*** Block opens ***
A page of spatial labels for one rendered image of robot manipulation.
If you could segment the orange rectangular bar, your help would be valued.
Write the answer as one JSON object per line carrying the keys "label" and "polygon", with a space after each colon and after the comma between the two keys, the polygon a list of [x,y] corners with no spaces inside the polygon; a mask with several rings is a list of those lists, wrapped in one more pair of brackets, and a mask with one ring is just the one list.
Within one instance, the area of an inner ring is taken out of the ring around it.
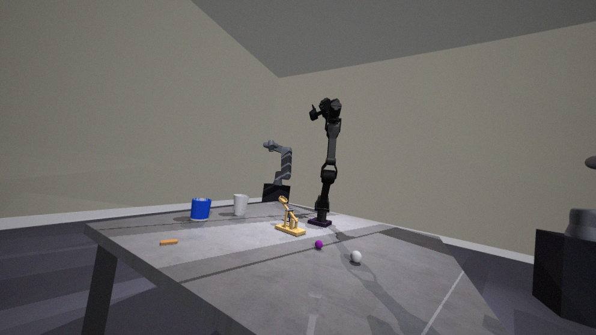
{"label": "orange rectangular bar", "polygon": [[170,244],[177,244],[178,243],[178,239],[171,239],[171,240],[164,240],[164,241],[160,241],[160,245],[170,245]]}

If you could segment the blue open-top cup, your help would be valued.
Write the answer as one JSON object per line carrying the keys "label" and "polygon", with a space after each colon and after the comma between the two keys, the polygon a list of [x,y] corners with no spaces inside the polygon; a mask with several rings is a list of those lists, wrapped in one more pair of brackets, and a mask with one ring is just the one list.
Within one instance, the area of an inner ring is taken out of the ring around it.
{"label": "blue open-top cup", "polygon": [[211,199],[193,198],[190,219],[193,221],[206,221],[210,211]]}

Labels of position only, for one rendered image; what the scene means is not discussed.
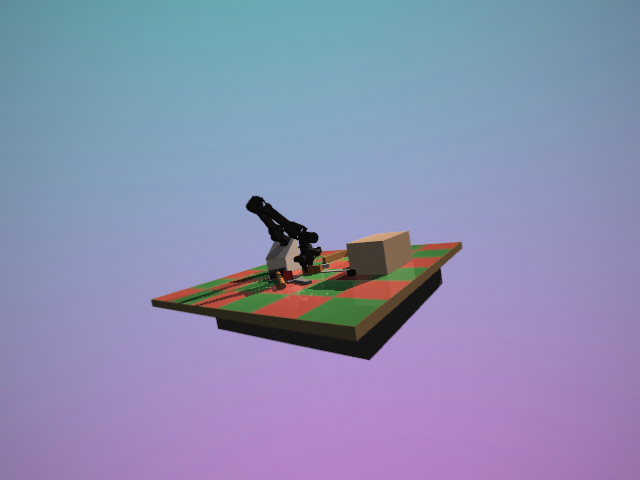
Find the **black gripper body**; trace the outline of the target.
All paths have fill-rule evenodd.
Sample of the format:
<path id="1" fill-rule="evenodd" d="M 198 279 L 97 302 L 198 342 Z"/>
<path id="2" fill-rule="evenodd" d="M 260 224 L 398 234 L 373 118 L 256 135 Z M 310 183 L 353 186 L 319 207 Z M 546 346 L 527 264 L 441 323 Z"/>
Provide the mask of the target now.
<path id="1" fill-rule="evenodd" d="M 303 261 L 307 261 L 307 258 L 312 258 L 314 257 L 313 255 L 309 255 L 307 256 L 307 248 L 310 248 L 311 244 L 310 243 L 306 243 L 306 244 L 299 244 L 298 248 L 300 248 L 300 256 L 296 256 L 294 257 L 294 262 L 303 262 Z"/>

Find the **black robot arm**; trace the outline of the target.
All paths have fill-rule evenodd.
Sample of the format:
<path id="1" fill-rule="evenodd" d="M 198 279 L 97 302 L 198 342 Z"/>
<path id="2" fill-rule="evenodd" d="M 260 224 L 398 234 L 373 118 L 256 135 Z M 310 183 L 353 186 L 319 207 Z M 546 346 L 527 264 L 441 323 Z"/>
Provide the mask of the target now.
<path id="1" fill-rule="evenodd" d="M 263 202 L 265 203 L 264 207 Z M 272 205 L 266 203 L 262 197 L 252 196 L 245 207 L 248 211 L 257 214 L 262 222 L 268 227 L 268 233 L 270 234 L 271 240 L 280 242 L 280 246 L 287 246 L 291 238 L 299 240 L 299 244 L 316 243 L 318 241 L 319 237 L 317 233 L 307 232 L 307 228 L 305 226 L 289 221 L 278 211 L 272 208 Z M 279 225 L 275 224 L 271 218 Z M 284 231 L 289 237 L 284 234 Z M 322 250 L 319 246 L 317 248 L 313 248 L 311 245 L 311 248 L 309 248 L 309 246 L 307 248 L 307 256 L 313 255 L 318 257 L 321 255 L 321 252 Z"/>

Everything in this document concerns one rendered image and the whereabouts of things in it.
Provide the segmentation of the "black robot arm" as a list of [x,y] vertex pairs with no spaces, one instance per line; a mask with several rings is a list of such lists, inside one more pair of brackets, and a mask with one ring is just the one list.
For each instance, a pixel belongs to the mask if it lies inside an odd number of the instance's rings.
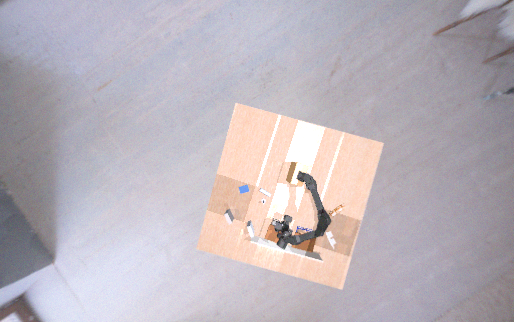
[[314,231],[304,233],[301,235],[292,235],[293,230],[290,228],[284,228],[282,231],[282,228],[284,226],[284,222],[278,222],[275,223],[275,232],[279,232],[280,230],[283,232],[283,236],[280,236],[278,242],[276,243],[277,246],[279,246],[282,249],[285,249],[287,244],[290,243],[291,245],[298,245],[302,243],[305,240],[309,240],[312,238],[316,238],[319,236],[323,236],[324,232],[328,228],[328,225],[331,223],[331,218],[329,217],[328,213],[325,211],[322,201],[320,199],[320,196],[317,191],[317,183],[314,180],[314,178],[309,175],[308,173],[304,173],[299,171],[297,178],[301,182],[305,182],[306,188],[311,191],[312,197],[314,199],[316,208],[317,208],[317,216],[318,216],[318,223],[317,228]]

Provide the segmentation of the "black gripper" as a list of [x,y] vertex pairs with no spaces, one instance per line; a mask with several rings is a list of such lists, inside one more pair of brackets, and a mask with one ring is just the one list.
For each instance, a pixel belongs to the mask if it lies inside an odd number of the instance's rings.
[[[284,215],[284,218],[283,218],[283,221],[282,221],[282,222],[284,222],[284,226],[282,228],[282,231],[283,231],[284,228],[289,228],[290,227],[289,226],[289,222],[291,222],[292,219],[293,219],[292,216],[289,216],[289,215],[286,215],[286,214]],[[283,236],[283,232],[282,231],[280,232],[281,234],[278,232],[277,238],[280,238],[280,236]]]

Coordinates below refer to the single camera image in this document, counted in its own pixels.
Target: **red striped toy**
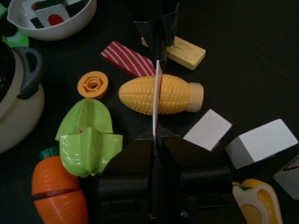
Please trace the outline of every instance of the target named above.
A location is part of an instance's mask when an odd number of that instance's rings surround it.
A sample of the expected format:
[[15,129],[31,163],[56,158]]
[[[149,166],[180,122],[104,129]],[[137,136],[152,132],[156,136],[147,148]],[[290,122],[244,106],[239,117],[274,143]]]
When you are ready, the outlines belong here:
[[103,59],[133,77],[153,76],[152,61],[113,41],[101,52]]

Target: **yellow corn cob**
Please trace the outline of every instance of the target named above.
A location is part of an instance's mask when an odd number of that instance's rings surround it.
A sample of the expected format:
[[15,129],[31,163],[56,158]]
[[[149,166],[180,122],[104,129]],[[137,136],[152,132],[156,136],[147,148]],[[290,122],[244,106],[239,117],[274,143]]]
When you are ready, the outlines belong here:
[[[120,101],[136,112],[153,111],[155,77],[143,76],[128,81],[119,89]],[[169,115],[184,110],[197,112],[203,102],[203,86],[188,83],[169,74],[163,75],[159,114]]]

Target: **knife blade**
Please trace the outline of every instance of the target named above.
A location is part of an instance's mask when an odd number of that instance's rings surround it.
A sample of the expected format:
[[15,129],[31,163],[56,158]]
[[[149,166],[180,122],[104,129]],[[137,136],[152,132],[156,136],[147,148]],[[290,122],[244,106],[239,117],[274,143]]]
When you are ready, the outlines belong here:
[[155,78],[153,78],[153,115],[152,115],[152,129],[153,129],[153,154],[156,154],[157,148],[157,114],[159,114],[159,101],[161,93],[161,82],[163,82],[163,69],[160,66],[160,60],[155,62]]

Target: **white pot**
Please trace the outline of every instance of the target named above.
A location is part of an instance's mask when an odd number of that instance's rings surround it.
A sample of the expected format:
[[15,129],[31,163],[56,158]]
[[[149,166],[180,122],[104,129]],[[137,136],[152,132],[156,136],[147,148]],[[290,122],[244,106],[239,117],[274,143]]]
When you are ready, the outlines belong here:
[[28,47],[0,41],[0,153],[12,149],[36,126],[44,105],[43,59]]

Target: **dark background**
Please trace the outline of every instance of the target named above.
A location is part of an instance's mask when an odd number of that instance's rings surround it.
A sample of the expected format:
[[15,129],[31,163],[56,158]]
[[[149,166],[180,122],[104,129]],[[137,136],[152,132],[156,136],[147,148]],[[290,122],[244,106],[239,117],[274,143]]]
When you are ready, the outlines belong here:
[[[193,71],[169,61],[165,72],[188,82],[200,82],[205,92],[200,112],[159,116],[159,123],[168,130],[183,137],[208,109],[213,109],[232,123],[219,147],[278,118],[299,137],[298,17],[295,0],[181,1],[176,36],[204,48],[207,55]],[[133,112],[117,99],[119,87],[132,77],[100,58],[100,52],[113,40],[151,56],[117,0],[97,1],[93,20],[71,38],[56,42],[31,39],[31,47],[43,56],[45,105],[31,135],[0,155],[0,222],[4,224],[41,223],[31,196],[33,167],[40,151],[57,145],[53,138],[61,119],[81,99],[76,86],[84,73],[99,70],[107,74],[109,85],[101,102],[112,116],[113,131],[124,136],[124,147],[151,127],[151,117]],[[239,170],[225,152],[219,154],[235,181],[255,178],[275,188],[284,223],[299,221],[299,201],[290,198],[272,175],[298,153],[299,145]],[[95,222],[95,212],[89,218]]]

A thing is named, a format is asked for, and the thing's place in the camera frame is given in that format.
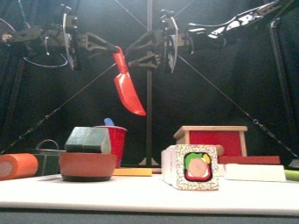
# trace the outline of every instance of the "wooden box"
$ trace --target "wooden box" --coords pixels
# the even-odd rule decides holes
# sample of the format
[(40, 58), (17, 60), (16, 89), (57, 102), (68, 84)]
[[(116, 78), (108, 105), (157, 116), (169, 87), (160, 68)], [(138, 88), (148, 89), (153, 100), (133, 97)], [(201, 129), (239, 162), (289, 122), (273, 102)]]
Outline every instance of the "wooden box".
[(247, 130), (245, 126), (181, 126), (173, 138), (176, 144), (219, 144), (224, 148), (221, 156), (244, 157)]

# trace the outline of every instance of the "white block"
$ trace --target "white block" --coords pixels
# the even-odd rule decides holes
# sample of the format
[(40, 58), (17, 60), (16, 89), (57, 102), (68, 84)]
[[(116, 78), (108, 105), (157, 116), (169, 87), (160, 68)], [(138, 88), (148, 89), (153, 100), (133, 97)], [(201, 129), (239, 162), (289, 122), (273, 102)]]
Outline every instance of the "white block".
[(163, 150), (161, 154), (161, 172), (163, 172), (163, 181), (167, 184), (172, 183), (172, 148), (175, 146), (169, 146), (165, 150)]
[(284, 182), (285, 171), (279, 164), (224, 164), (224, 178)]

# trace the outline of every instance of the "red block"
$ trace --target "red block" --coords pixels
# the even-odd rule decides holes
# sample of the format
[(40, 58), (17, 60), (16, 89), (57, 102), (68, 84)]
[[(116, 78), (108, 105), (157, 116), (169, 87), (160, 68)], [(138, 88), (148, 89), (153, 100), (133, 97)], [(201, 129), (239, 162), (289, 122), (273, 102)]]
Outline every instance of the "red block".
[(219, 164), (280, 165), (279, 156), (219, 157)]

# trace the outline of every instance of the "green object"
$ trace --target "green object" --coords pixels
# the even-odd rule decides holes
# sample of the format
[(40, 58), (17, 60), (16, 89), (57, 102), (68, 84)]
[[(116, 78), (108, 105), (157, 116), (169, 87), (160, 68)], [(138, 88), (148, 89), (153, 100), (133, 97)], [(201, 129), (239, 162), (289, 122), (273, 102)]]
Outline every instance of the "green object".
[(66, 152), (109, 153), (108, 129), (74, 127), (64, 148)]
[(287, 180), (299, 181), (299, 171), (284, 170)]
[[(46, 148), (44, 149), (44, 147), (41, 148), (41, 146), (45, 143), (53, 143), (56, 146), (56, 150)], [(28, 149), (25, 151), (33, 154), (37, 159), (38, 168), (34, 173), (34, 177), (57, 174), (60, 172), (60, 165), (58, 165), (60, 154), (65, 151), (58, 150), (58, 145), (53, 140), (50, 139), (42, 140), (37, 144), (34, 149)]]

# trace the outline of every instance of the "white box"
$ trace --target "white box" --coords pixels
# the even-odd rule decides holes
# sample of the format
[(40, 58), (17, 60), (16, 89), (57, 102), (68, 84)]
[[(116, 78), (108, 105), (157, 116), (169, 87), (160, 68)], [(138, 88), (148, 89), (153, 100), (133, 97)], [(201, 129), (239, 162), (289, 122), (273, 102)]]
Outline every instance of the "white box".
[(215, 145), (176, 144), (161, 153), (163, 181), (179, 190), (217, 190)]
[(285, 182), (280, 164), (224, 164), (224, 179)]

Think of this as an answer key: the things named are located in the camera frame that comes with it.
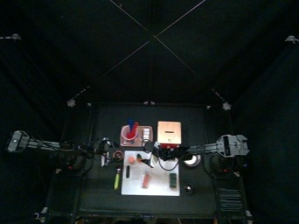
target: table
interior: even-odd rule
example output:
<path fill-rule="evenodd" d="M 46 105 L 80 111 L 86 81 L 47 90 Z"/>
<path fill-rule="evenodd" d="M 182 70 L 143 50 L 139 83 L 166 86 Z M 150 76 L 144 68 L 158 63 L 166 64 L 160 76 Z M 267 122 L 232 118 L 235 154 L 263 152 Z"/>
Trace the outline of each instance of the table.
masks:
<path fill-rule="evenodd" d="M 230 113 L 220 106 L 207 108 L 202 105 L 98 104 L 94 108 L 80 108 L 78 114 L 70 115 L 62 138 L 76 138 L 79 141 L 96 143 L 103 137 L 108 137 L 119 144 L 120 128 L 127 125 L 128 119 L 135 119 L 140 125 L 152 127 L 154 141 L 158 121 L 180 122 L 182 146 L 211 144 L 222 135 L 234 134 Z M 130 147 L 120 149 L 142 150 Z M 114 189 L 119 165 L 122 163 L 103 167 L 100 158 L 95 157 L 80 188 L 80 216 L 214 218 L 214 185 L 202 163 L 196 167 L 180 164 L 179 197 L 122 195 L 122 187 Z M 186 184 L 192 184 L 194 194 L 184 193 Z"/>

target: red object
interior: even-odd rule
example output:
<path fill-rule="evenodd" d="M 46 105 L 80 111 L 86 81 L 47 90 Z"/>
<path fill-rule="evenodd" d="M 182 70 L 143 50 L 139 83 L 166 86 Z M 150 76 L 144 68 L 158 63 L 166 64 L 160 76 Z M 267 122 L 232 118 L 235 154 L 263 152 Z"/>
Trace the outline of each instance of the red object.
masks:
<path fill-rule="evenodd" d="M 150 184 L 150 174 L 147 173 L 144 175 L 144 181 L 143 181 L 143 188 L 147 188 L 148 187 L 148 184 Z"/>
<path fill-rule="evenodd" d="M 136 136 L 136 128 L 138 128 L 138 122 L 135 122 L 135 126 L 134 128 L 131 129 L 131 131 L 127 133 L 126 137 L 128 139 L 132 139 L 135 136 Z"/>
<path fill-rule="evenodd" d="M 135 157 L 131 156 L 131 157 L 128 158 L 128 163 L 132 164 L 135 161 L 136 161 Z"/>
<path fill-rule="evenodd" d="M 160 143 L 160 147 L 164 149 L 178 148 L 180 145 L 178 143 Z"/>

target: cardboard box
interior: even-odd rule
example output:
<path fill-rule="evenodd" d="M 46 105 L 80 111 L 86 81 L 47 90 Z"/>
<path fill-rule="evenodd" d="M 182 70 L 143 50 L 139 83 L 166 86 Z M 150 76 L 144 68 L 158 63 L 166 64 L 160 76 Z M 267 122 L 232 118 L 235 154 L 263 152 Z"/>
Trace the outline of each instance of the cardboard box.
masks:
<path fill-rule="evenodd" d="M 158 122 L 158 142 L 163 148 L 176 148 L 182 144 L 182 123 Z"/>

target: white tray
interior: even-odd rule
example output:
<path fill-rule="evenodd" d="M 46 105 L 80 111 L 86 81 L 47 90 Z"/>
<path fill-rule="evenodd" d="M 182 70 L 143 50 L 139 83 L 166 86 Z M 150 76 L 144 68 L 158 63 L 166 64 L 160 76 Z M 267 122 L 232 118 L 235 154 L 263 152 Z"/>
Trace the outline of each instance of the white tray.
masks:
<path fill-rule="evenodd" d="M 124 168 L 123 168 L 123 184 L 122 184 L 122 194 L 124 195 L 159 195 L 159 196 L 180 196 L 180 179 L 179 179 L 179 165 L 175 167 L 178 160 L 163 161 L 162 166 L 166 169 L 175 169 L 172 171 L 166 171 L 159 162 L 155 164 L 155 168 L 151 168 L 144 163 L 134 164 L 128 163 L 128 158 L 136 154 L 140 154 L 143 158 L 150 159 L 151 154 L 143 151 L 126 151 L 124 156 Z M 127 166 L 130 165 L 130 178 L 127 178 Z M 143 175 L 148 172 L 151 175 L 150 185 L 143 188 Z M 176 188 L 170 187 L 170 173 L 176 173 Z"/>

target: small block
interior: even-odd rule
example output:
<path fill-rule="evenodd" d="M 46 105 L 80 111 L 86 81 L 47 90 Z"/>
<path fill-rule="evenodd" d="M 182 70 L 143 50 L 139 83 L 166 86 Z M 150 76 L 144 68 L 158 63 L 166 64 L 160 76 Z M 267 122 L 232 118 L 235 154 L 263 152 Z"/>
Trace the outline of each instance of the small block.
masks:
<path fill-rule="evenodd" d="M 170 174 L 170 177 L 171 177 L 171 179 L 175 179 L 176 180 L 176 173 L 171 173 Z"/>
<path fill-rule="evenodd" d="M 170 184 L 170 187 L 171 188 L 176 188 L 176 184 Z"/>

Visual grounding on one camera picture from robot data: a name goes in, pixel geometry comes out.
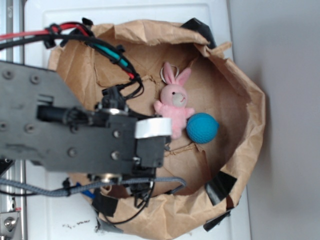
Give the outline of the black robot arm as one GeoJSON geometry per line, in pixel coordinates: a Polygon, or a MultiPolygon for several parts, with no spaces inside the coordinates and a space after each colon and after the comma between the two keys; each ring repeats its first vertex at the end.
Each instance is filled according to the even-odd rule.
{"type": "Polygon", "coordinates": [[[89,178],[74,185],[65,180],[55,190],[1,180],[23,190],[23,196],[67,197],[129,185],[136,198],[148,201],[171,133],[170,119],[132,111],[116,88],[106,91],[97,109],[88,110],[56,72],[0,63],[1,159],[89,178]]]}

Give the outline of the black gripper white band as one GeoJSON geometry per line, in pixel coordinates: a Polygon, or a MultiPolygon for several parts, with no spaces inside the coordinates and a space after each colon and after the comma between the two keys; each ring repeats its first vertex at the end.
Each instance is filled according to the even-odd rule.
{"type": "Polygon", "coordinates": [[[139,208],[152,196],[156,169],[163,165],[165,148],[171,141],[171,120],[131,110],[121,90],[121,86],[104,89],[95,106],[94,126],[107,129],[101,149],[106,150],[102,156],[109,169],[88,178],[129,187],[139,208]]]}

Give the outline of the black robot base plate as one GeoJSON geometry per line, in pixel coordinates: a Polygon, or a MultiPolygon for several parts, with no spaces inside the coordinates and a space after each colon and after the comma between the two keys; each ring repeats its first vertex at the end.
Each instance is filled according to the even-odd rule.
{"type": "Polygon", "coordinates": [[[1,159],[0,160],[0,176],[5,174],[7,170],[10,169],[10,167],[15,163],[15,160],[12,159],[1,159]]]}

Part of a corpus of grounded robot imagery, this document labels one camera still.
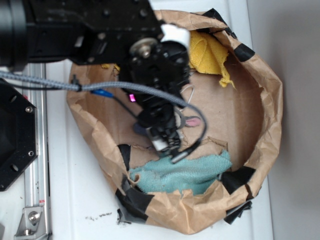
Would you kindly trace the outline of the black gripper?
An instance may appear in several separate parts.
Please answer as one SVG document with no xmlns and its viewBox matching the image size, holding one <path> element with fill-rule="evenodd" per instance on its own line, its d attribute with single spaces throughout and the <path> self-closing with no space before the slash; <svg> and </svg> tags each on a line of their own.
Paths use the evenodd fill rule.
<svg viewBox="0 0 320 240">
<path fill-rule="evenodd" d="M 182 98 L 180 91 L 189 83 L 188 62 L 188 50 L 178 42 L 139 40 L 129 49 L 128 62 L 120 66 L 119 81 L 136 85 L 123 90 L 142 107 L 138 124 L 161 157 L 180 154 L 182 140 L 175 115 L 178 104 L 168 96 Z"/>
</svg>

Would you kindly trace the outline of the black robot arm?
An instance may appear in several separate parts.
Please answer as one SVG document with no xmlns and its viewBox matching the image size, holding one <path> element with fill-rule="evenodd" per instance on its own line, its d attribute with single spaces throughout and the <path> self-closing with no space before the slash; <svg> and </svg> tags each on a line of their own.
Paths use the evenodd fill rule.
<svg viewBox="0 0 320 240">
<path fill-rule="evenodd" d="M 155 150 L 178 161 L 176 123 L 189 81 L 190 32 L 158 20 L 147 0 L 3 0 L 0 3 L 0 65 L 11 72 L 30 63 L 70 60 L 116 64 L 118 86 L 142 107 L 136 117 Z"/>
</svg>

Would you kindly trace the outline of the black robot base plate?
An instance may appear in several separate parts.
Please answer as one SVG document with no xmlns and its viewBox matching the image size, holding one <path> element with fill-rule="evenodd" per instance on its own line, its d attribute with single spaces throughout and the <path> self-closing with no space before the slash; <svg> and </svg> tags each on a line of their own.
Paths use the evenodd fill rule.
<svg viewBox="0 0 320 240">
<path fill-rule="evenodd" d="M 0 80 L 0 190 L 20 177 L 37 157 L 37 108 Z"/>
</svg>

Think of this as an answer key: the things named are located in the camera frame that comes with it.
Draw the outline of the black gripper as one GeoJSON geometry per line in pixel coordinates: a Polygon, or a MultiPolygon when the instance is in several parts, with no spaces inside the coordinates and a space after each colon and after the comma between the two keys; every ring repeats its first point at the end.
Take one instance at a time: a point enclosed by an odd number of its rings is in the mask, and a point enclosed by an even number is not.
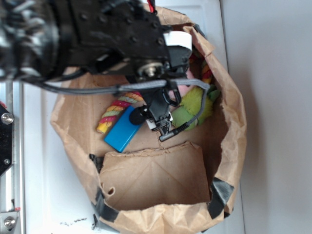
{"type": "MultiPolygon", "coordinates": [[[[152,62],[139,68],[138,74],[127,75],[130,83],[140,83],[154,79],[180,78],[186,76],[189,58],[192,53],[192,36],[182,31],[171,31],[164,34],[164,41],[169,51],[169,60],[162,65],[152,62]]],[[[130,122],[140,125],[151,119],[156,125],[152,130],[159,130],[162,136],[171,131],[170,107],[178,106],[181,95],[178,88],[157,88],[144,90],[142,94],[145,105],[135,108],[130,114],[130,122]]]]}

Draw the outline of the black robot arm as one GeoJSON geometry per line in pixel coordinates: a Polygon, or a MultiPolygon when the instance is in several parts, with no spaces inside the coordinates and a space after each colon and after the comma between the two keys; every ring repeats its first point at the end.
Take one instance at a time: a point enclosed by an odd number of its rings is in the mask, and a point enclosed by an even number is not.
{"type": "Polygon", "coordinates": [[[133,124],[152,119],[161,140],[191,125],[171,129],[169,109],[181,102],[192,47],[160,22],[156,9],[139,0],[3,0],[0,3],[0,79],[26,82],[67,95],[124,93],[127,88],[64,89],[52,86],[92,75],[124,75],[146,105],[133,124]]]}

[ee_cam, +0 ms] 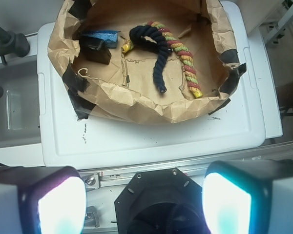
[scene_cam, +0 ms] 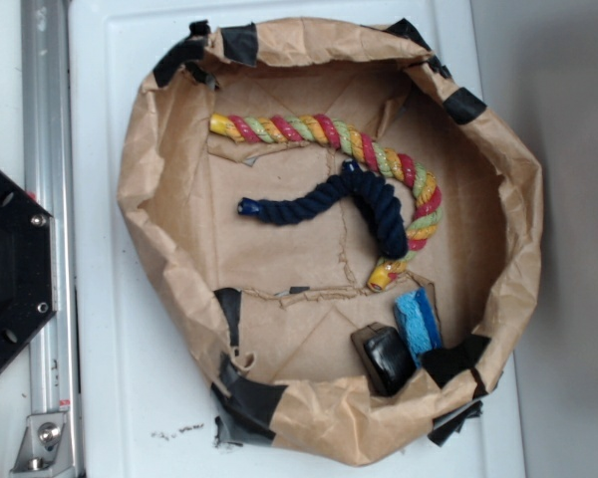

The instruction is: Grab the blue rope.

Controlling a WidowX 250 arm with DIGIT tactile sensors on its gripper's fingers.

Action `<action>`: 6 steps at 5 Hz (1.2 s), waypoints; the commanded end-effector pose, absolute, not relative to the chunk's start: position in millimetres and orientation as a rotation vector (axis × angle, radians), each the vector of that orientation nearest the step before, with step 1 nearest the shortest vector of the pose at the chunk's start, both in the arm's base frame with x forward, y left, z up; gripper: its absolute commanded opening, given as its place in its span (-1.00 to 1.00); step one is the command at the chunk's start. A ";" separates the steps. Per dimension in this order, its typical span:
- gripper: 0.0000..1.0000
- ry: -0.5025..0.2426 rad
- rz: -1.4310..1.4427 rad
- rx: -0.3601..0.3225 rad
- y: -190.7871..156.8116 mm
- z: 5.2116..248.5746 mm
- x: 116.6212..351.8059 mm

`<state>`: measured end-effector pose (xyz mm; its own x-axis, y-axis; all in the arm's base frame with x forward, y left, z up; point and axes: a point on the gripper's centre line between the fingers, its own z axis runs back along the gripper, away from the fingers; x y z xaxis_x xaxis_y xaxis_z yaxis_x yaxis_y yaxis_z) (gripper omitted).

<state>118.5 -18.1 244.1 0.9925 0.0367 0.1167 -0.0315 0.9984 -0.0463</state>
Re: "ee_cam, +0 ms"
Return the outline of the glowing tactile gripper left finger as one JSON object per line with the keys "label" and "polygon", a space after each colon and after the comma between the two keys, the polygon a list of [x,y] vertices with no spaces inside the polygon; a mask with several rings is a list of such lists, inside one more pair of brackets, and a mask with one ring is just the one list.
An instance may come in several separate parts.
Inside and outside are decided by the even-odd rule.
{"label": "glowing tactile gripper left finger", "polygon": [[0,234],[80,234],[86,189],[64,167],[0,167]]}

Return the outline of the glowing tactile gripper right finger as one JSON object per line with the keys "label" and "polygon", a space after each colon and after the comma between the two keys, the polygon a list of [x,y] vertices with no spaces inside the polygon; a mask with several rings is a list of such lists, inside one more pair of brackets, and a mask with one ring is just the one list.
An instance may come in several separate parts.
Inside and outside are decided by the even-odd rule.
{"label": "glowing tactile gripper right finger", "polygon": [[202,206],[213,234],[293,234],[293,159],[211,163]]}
*** Block closes ***
* Problem to work on: Find the lines above that contain the word "table" and collect them.

* Task solution:
target: table
Trace the outline of each instance of the table.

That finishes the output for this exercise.